- _Task directions_
Set down, exactly as written, every line from the one containing "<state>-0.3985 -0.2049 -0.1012" through the end of the listing.

=== Section Start ===

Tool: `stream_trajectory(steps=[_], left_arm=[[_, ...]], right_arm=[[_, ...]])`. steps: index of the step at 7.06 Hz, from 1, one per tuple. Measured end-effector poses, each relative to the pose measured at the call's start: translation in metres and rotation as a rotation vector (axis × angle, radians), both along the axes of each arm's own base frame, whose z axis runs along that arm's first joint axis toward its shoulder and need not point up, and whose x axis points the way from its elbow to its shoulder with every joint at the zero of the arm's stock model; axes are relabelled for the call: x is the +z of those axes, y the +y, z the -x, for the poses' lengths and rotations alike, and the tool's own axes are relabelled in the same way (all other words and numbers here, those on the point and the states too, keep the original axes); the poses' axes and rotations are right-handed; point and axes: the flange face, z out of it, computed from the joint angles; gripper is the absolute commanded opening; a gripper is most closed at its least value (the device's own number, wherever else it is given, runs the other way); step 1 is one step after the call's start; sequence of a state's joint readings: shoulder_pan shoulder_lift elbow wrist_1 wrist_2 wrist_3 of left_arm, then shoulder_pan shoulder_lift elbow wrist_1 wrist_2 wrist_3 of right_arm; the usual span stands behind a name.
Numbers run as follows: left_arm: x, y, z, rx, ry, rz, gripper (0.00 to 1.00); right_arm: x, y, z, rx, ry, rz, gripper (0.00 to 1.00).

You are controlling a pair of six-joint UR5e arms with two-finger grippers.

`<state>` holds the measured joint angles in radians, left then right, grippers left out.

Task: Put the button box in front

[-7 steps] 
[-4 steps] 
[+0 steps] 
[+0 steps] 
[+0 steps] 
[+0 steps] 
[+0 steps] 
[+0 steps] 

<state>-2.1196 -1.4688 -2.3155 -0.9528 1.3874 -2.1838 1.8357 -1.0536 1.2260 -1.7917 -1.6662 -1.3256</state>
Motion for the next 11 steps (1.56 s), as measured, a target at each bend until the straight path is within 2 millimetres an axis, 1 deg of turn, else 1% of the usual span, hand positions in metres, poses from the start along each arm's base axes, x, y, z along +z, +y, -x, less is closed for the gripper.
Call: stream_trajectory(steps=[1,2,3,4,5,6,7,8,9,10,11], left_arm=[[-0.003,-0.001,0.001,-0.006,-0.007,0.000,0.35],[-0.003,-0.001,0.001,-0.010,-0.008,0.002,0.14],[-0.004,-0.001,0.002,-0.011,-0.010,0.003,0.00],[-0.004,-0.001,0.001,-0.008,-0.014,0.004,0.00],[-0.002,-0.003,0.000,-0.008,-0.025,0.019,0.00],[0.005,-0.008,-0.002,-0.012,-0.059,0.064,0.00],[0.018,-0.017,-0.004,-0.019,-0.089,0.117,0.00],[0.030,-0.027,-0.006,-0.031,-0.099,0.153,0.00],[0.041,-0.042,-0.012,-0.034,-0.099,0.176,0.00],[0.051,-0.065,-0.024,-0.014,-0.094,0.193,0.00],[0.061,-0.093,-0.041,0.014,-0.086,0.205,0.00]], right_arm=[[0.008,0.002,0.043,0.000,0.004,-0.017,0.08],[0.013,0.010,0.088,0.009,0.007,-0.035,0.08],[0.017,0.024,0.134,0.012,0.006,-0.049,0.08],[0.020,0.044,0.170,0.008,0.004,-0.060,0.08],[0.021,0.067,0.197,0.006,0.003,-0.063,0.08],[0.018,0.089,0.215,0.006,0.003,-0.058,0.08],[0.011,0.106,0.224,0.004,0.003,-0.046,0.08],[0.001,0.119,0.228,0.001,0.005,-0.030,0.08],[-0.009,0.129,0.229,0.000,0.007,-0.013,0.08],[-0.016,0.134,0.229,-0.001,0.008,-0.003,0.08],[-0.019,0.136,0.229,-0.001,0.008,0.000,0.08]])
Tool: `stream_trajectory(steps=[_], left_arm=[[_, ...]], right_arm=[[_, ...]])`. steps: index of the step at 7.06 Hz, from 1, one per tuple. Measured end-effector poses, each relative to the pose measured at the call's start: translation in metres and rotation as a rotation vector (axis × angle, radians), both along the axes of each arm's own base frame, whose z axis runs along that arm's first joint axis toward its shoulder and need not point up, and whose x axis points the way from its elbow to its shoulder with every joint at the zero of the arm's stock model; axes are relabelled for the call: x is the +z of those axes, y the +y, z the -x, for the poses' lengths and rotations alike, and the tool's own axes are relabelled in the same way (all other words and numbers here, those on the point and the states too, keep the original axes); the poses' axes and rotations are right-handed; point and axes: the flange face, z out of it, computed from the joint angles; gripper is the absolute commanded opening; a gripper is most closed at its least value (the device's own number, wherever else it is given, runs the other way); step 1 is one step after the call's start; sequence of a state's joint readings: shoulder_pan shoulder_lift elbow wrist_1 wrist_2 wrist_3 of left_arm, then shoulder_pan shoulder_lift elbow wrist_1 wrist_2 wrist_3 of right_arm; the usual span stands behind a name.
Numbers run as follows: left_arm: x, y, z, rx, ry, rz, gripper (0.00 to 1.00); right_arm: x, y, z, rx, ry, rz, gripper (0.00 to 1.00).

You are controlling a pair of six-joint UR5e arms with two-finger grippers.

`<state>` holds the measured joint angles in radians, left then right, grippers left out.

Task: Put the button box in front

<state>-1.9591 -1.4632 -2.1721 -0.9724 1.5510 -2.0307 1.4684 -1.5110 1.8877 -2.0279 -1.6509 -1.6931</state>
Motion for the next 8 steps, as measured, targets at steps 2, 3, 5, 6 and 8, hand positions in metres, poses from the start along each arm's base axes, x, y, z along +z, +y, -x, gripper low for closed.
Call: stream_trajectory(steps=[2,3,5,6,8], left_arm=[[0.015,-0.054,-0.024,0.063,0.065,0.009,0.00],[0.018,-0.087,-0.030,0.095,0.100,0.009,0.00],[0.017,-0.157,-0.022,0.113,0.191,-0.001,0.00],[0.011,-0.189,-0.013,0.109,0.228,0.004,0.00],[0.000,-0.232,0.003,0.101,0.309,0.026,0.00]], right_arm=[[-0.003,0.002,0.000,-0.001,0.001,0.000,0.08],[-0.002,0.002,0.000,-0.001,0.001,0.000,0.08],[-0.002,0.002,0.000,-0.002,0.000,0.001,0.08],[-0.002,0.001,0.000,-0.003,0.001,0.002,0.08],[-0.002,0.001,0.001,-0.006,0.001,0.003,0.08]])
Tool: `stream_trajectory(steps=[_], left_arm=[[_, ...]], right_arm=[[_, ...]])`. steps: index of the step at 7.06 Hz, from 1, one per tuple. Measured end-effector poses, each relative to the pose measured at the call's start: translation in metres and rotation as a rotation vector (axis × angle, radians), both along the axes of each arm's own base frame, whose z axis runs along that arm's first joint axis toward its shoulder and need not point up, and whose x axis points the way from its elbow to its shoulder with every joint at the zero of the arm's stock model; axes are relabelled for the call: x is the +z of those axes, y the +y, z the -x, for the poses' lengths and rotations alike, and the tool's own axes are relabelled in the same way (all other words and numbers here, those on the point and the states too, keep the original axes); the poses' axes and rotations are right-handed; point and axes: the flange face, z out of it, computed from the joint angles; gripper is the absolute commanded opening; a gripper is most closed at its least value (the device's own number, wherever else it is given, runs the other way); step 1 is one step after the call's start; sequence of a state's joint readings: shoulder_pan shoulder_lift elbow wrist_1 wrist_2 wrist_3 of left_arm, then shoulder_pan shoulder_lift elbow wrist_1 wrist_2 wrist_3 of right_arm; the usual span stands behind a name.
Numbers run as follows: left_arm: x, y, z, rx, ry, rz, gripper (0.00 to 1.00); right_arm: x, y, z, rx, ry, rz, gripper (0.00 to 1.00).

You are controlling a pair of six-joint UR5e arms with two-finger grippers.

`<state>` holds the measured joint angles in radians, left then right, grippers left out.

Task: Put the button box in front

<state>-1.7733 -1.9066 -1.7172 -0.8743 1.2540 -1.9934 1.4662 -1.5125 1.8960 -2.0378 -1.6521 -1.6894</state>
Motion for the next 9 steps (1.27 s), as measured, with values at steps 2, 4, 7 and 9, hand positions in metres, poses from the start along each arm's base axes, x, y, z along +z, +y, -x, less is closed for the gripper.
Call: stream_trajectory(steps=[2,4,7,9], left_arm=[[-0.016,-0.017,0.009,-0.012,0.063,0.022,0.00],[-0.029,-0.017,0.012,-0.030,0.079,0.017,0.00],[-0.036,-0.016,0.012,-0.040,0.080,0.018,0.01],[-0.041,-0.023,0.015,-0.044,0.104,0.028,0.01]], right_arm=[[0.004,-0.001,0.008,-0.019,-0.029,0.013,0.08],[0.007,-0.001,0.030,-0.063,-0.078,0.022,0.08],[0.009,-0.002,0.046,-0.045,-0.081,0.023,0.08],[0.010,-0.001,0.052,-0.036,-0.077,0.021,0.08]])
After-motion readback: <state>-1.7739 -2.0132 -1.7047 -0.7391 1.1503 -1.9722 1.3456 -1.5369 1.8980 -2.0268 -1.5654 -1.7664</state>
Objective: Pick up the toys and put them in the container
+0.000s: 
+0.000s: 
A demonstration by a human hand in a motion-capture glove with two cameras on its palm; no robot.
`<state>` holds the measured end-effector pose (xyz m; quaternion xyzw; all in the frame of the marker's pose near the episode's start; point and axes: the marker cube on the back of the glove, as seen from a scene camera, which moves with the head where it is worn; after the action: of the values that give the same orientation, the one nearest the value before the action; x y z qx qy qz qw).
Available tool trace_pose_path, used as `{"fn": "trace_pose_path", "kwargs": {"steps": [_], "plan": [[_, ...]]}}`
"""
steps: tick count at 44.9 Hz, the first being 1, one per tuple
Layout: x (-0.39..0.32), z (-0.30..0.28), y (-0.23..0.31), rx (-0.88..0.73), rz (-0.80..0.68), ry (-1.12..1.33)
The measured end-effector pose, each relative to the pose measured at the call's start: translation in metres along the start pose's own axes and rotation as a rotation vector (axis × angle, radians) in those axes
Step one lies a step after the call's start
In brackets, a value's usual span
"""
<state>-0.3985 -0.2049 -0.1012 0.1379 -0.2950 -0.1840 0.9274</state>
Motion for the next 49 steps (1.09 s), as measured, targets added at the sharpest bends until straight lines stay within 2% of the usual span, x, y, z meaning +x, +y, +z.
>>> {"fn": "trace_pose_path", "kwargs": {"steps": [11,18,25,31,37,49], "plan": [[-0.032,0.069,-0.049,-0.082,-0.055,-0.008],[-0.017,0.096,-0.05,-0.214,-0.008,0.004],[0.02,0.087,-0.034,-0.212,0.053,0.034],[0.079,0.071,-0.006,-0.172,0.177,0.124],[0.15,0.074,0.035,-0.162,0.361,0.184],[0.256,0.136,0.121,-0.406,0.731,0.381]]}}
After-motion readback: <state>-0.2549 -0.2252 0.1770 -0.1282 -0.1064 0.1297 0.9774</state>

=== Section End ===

- _Response to the exercise_
<state>-0.3985 -0.2049 -0.1012 0.1379 -0.2950 -0.1840 0.9274</state>
Motion for the next 49 steps (1.09 s), as measured, targets added at the sharpest bends until straight lines stay within 2% of the usual span, x, y, z meaning +x, +y, +z.
>>> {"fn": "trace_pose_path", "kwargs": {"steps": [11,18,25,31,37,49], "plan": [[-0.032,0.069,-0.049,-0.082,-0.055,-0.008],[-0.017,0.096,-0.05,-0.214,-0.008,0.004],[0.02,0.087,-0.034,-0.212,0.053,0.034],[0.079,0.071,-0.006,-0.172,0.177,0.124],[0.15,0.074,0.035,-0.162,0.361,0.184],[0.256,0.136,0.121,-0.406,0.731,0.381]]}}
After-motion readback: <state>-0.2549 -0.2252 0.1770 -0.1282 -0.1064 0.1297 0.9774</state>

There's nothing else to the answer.